As approved at the 6th Party Congress in May 1997:
(A slighly amended platform adopted by Amir Peretz in 2006 is listed below)
The Israel Labour Party will strive to create a new reality in which there will be no more terrorism and war, and in which tremendous financial resources will no longer be committed to the arms race. Israel's peace and security policy will be aimed toward ending the Israeli-Arab conflict. The regional policy will be based on pursuing economic cooperation in various fields; mutual ties in the areas of culture, science and technology; joint development of the standard of living and welfare; and fulfilling the promise of a better future with greater opportunities for the young generation in our region. In order to achieve this goal, Israel will continue to conduct peace negotiations, while at the same time, combating the forces of fundamentalism and terrorism that aim to destroy this process. This new reality will strengthen Israel's security and standing and will encourage economic prosperity and the welfare of the state.
The negotiations will be based on the Oslo Accords, with guarantees for the State of Israel to exist in peace and security within defensible borders, and with precise definitions of the elements for the normalization of relations between Israel and its neighbors:
United Jerusalem, the capital of Israel, under Israeli sovereignty. The Palestinian residents of the city will enjoy municipal rights in the quarters in which they reside, and special arrangements will be established for the sites sacred to Christianity and Islam.

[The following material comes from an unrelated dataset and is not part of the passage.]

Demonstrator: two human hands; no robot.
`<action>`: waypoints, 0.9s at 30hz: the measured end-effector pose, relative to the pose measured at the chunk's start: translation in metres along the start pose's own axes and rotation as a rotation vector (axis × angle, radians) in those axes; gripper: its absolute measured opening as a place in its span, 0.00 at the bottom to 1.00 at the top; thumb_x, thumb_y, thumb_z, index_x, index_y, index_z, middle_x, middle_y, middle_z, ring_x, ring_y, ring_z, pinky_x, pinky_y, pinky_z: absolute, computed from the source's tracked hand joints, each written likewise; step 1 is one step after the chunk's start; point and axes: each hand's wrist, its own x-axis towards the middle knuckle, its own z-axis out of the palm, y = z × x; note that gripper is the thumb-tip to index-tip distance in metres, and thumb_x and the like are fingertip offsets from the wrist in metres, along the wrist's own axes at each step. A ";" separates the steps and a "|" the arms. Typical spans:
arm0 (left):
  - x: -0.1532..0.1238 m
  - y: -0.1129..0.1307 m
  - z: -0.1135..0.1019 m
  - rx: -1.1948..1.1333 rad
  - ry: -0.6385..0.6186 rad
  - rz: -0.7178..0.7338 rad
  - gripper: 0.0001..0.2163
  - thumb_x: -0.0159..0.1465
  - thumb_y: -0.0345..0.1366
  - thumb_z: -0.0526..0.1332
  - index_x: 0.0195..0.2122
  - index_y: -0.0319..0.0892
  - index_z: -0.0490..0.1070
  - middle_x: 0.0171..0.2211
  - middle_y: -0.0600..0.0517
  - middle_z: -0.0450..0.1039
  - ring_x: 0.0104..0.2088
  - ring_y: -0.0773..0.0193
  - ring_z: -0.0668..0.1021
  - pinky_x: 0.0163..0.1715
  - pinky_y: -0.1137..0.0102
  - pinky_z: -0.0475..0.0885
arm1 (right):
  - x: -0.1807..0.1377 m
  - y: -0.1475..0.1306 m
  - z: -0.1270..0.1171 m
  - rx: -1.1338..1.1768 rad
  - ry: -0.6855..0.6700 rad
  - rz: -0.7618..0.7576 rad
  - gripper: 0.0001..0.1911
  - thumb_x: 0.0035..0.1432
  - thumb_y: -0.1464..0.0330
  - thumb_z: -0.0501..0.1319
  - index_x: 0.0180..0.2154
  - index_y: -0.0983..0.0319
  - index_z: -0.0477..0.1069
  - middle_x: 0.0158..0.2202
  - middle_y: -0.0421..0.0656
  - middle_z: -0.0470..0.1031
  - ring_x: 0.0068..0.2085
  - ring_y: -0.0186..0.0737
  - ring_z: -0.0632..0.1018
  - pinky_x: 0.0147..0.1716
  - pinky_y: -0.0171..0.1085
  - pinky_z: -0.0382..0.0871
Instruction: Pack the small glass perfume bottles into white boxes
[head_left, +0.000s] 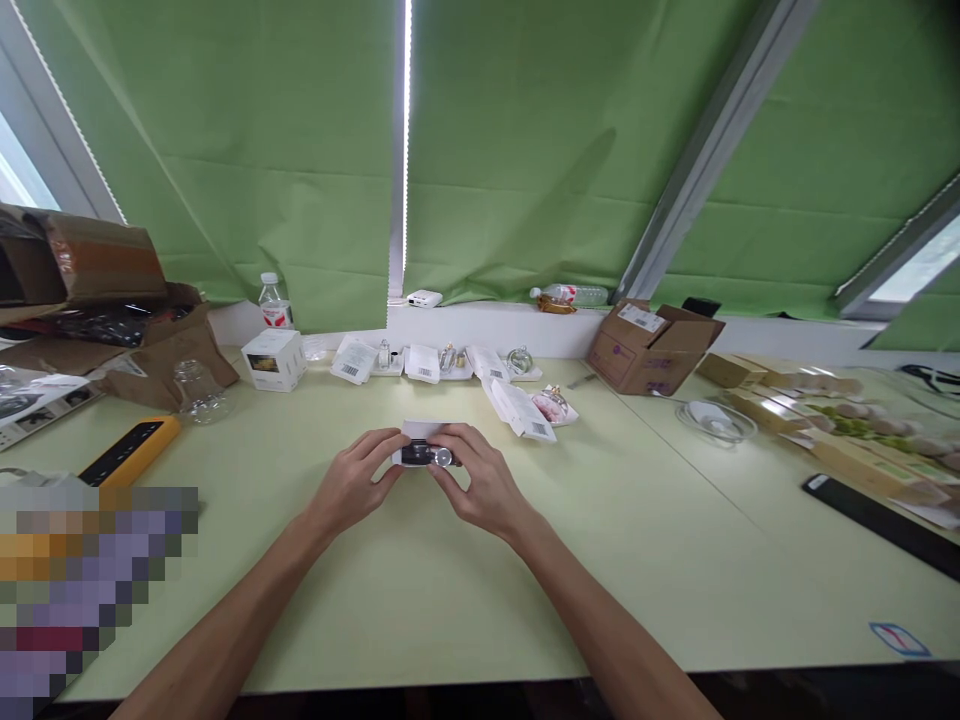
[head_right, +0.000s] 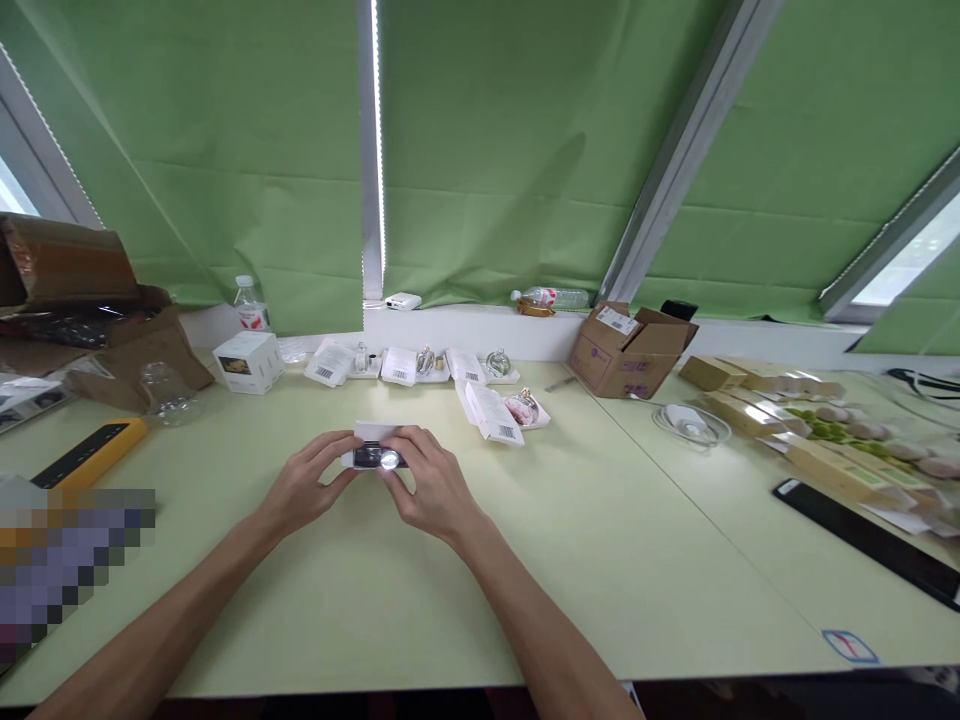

2. Self-Determination for the Palestinians:
The Labour Party recognizes the Palestinians' right to self-determination, and does not rule out in this connection the establishment of a Palestinian state with limited sovereignty.
The Jordan river will be Israel's eastern security border and there will be no other army stationed to the west of it.
4. Borders and Settlements:
Israel extends its sovereignty over areas that are major Jewish settlement blocs.
5. The Right of Return:
Israel does not recognize the right of return of Palestinians to areas under Israeli sovereignty. Israel will negotiate with the Palestinians on allowing the return to areas under Palestinian control.
The Israel Labour Party will continue to pursue a peace agreement with Syria. Within the framework of the peace agreement, Israel will be open to compromise on the basis of land for peace and security, U.N. Security Council Resolutions 242 and 338, and the guidelines of the Madrid Conference.
Within the framework of a peace agreement, Israel demands strict and diverse security arrangements. Israel insists that a peace agreement with Syria will include Syria's obligation to prevent hostile activities against Israel, emanating from its soil and areas under its control.
Type of Agreement and its Implementation:
The agreement will be implemented gradually and will be accompanied by confidence building measures. Within the framework of the peace agreement, Israel insists on the full normalization of relations considered standard among neighboring countries living in peace.
The Question of Water:
An agreement of the source of water, its protection, development and use will be an integral part of the peace agreement.
POWs and MIAs:
In any peace agreement with Syria, Israel will demand that the Syrian government work toward the return of Israel's POWs and provide any and all information on the fate of its MIAs. Israel will also insist that Syria enable the return of the remains of Eli Cohen.
Existing settlements on the Golan will be strengthened.
Amir Peretz, the chair of Israel's Labor Party, has developed a new platform for Labor that calls for the creation of a permanent Palestinian state and a plan to "lease" the West Bank settlement blocs from the Palestinians. The platform contains a so-called "Hong Kong principle," which refers to the agreement between Great Britain and China in 1898 where Great Britain leased Hong Kong for 99 years. China regained sovereignty over Hong Kong in 1997, and pledged that it would keep it democratic character. Peretz wants to do the same with the West Bank, where he would "lease" the settlement blocs of Ma'ale Adumim, Gush Etzion and Ariel from the Palestinians in exchange for money or land.
The platform also outlines a timetable for renewed peace negotiations with the elected Palestinian leadership, which would not include an agreement for a temporary Palestinian state. Peretz believes that a temporary Palestinian state based on the conditions of ending violence and terrorism is not a good solution because the violence will only continue against Israel. Israel would only consider acting unilaterally, as it did with the implementation of the disengagement plan from the Gaza Strip in August 2005, if negotiations failed. Under Peretz, Israel would not conduct negotiations with Hamas, even if they are elected to the Palestinian government.
All outposts must be immediately dismantled and removed because they undermine the peace process, according to the platform. Peretz has been highly critical of Ariel Sharon because he says he gives more money to the establishing of settlements and outposts and ignores the Galilee and Negev regions inside Israel proper.
The platform also states that Jerusalem is the undivided capital of Israel and the Jewish people, but will consider giving the Palestinians a capital in the surrounding villages and towns by raising the issue of municipal boundaries.